Setelah menikahi Mu Xiaoya, Bai Chuan benar-benar telah banyak berubah. Dia mempelajari komunikasi sederhana dengan orang asing, belajar naik kendaraan umum sendiri untuk bekerja, belajar untuk pergi berbelanja di supermarket, mempelajari hubungan umum antarmanusia, dan bahkan sudah tidak mengalami kambuh dalam waktu cukup lama.
“Aku akan pergi.” Hadiah sudah diantarkan, ‘terima kasih’ sudah diucapkan, jadi Bai Chuan ingin melanjutkan kerjanya.

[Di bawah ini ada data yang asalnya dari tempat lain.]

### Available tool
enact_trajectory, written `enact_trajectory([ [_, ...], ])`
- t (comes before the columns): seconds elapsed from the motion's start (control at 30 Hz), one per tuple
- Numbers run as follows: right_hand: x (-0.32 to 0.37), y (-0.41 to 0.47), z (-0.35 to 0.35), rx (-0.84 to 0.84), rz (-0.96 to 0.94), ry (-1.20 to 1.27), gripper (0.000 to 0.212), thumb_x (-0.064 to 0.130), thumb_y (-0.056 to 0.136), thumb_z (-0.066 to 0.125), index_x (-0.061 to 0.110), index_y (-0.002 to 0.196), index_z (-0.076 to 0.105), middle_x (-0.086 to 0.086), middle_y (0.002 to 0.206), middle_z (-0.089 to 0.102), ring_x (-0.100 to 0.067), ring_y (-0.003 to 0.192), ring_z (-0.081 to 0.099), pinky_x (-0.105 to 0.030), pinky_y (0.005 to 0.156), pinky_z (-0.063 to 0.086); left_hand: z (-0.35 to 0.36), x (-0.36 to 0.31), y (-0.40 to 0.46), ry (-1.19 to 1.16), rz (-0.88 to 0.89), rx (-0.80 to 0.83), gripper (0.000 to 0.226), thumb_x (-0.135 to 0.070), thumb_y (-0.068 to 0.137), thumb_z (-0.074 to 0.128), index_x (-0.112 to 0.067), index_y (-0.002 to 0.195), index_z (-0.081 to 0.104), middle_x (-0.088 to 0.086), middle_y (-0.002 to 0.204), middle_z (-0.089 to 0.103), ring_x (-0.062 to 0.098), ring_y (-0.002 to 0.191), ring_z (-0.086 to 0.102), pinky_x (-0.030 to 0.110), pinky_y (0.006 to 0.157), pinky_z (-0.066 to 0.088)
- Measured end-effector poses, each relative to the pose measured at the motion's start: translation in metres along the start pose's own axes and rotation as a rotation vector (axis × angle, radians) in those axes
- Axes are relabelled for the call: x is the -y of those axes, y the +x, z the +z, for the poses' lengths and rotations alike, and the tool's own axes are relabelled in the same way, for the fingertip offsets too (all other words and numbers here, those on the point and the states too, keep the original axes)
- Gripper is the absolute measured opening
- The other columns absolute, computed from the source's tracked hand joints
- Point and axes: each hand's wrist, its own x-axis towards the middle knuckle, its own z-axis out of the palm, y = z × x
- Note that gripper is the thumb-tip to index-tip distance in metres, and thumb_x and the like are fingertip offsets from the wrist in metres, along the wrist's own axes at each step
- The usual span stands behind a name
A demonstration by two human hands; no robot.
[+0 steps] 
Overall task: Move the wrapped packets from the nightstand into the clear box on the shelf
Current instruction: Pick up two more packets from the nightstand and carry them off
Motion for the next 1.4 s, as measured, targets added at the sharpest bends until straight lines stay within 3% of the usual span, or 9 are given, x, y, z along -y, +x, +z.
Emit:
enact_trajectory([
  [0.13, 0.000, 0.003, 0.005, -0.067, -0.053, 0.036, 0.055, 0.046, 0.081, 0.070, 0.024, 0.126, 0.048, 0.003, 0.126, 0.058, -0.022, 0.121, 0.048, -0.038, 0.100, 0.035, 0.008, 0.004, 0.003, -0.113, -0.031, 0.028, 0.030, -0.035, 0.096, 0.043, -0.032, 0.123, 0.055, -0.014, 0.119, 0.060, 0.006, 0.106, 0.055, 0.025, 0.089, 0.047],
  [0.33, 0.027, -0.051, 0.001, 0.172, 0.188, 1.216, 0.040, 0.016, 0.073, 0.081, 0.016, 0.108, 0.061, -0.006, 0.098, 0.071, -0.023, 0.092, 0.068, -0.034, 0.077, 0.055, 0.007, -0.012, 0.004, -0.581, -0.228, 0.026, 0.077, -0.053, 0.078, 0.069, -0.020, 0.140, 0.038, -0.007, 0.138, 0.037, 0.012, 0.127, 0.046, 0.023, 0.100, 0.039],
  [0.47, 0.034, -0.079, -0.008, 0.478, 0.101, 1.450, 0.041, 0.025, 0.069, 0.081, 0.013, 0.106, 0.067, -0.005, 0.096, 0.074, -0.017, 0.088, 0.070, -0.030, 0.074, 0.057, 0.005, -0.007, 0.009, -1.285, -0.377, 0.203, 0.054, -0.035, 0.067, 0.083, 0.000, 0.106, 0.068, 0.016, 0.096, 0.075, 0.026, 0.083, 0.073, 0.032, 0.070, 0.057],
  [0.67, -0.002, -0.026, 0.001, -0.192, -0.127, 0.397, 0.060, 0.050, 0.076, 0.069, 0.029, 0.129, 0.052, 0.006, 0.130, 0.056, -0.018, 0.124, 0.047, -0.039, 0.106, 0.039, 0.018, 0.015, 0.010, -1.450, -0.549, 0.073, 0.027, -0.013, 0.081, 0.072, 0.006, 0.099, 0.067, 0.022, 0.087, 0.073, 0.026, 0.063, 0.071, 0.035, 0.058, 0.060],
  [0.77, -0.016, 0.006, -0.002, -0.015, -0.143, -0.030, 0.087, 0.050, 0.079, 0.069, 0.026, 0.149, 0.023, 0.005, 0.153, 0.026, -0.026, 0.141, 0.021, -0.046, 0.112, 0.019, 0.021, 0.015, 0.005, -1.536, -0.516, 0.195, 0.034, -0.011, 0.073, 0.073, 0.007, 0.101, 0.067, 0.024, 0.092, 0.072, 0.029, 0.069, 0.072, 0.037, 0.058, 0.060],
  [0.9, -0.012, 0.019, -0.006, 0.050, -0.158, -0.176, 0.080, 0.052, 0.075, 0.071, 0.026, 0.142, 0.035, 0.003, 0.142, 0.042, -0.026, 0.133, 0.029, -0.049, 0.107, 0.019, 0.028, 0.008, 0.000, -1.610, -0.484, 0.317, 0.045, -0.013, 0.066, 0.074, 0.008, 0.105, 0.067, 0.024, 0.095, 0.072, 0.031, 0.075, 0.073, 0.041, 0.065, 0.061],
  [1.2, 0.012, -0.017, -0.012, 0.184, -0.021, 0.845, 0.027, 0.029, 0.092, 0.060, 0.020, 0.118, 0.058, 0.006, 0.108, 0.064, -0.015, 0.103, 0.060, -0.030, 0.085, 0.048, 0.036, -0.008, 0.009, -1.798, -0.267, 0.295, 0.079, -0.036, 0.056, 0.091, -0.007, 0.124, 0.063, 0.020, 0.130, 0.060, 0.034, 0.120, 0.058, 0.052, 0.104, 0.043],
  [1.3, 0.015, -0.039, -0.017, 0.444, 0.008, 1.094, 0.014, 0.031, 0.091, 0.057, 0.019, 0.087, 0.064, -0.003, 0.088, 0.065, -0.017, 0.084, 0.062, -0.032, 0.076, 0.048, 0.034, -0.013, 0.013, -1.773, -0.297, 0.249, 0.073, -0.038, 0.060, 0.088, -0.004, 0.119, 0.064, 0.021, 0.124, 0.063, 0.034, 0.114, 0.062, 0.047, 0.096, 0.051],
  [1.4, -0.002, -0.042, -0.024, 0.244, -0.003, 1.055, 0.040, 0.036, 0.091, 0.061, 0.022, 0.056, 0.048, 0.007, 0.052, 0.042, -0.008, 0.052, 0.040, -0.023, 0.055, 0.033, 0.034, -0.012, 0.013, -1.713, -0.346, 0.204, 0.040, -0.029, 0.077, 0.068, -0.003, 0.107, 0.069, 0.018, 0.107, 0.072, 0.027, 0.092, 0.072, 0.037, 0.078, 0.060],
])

“Tunggu, tunggu.” Semakin dia sadar tentang pentingnya Mu Xiaoya bagi Bai Chuan, semakin cemaslah Bai Zheng. Pertanyaan yang Mu Xiaoya ajukan persis sebelum dia pergi jadi semakin jelas pada saat ini.
Bai Chuan menatap kakaknya dengan sorot bertanya.
“Xiao Chuan, kalau… aku bilang kalau,” Bai Zheng menyelidik, “Mu Xiaoya pergi, apa yang akan kau lakukan?”
“Kenapa pergi?” Bai Chuan mengernyit.
“Contohnya….” Bai Zheng tak ingin bilang ‘mati’, jadi dia hanya bisa berkata, “Kau bercerai dengannya.”
BUK!
Jawaban atas pertanyaan Bai Zheng adalah bogem keras dari Bai Chuan.
Bai Chuan pergi dengan bersungut-sungut, Bai Zheng menutupi matanya yang lebam dan tersenyum pahit: tenaganya lumayan besar.
—————–
Catatan Pengarang:
Kabar terbesar sejak berdirinya Grup Yifeng: Pak Presdir dipukul di dalam kantor!
Kabar ini mengalir keluar dari Grup Yifeng, digali oleh paparazzi gosip, dan muncul di headline Weibo pada keesokan harinya.
Teman-teman dekat dari segala penjuru mengirimkan pesan secara berturut-turut: ‘Siapa pun yang melakukan ini, kami pada saudara akan mencari orang itu untuk membunuhnya!’